Laissons pour finir la parole à deux artistes. Tout d’abord Paul Klee qui dans son Journal
écrit « Je commence logiquement à partir du chaos, voilà ce qu’il y a de plus naturel. Je
reste calme ce faisant parce qu’il m’est permis d’être moi-même chaos. C’est là la main
maternelle ».32 Et enfin au poète Bernard Noël qui dans le catalogue d’une exposition
consacrée à deux sculptrices, Louise Nevelson et Magdalena Abakanowicz, ainsi qu’à
Maria-Elena Vieira Da Silva, peintre, écrit : « L’art est le dehors où le dedans s’exile pour
se voir [...] Créer serait donc retourner son corps comme un gant pour rendre visible ce
qu’il a dedans ». Terminons enfin en imaginant que cette « main maternelle » évoquée par
Klee – et dont nous n’avons pas fini de comprendre la fonction – transforme les racines du
chaos en fleurs du chaos.
Madeleine Renouard
29 D. W. Winnicott, Playing and reality, Routledge, 1971, Reprinted 1999.

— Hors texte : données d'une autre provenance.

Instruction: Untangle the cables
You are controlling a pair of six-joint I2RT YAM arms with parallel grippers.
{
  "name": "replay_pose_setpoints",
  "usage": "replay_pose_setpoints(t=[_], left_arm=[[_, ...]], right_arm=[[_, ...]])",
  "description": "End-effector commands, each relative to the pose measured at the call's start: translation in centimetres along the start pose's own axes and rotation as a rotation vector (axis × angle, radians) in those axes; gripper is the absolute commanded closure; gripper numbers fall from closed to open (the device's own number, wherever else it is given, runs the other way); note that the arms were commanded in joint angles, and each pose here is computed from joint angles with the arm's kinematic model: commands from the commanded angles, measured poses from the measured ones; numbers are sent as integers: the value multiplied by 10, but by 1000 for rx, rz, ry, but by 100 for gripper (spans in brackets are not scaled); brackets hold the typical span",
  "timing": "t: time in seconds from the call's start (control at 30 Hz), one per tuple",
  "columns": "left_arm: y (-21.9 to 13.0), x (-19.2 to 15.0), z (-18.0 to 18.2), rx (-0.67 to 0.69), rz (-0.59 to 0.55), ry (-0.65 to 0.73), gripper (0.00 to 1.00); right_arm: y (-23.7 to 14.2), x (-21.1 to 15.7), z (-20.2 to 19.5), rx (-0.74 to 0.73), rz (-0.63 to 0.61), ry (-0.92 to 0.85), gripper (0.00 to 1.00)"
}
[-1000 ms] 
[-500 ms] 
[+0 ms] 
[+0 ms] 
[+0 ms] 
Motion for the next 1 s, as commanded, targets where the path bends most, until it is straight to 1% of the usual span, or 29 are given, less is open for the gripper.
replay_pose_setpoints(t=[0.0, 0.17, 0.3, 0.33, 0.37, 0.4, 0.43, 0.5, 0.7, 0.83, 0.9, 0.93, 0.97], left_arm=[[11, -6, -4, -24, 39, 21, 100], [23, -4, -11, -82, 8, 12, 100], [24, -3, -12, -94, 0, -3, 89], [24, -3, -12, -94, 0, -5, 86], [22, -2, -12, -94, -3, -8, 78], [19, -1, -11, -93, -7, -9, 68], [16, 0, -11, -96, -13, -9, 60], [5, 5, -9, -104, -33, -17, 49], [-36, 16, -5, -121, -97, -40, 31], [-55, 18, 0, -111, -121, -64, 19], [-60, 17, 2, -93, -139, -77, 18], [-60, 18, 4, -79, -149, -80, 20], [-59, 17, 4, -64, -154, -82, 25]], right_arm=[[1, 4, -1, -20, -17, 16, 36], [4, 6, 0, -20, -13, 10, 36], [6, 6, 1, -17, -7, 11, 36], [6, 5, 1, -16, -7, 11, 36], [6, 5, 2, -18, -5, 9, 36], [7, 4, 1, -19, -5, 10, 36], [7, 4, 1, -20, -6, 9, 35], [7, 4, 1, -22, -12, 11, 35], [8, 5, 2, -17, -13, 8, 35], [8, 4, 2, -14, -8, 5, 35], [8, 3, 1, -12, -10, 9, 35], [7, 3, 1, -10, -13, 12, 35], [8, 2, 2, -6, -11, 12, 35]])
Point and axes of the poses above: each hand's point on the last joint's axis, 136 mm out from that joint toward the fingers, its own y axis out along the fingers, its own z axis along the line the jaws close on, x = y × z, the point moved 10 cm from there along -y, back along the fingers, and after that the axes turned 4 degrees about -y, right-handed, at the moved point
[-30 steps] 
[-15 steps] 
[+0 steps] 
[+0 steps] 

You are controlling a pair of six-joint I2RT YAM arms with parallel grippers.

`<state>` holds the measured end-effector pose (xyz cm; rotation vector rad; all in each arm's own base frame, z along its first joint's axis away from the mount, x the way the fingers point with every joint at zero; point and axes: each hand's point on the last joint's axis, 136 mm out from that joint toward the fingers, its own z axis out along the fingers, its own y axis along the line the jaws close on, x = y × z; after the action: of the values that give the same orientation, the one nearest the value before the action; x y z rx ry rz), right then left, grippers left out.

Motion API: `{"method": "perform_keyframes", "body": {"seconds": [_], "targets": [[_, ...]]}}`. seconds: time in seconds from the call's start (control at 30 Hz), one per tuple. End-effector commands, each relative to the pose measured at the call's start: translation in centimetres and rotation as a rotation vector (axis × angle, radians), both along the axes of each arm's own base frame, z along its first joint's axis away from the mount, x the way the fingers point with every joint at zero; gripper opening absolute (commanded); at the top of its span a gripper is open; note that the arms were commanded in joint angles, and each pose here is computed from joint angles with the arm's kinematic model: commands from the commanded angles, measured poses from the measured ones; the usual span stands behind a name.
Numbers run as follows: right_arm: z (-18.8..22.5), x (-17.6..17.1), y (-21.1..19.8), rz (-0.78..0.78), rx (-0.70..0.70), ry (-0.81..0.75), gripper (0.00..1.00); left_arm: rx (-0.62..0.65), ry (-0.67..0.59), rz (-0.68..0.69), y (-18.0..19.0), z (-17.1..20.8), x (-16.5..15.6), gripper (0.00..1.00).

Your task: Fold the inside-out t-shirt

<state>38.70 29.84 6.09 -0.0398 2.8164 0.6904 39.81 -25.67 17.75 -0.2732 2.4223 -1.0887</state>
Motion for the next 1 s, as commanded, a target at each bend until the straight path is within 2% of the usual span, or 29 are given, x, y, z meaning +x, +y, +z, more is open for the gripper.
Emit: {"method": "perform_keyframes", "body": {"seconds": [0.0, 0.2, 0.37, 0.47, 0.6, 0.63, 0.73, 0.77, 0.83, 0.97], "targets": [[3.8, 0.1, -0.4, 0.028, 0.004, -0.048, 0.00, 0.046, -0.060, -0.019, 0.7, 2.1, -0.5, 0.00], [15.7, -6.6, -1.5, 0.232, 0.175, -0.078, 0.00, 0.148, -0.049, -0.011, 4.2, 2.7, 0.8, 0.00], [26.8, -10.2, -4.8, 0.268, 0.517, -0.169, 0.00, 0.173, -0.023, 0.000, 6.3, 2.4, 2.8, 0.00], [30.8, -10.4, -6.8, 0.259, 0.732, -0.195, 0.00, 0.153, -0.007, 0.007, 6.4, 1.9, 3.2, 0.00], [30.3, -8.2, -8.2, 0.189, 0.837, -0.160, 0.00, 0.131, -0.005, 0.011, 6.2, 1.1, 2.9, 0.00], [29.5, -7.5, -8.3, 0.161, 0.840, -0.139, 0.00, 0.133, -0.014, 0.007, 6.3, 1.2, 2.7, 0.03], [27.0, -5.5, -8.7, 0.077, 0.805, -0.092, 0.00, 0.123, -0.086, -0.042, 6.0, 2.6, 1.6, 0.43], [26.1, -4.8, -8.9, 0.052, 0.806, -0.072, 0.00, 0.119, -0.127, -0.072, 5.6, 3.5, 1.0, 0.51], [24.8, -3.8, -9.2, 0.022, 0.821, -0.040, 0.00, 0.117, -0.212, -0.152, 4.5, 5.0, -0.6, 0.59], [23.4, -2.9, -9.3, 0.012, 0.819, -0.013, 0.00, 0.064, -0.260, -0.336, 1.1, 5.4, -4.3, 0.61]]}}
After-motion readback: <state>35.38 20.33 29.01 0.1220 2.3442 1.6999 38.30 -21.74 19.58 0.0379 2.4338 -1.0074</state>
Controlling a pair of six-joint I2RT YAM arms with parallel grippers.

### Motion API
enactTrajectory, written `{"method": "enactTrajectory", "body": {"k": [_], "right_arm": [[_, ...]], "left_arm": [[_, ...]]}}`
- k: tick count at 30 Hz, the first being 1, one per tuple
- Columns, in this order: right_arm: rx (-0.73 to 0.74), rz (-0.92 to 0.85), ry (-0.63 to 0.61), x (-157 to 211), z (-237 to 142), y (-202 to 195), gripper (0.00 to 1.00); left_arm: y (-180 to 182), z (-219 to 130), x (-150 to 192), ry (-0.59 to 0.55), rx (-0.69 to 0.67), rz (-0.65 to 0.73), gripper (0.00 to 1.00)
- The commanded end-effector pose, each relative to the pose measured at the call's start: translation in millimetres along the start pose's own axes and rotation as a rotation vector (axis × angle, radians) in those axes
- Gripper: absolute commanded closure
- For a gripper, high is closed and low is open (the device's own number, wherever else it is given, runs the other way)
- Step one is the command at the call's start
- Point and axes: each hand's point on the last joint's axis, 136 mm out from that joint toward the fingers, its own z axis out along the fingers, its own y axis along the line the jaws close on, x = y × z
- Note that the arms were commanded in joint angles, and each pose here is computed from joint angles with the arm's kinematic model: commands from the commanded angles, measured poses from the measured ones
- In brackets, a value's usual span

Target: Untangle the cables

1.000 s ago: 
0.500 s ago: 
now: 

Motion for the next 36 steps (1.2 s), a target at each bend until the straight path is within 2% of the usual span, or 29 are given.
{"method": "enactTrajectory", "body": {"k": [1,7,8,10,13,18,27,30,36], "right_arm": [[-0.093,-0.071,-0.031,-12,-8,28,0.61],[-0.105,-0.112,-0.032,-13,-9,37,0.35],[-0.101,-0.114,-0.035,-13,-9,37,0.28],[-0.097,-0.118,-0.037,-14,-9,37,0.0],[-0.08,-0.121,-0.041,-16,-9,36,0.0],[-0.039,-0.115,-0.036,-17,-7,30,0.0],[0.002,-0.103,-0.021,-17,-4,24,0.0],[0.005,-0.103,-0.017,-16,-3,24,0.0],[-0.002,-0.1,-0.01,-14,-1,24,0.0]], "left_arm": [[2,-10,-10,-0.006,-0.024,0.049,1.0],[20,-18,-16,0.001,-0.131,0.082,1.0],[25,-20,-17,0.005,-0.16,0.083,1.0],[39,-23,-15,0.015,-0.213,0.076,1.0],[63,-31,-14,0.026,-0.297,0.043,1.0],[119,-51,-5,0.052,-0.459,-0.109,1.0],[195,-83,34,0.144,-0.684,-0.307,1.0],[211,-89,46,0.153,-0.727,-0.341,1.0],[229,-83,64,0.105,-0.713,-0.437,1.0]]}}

30 Ceci vaut autant pour la littérature que pour la sculpture !!
31 « Freud notait justement que les humains se sont doté d’un discours intérieur –
psychologiquement métaphorique – pour tenter d’exprimer et de traduire les enjeux extrêmement
violents (amour/haine, vie/mort, sexualité, culpabilité qui ne disposent pas de représentation ni de
discours dans l’inconscient. » Pierre Fédida, Des bienfaits de la dépression, Odile Jacob, 2001, p.
133.
32 Paul Klee, Journal, Grasset,1959, p. 178.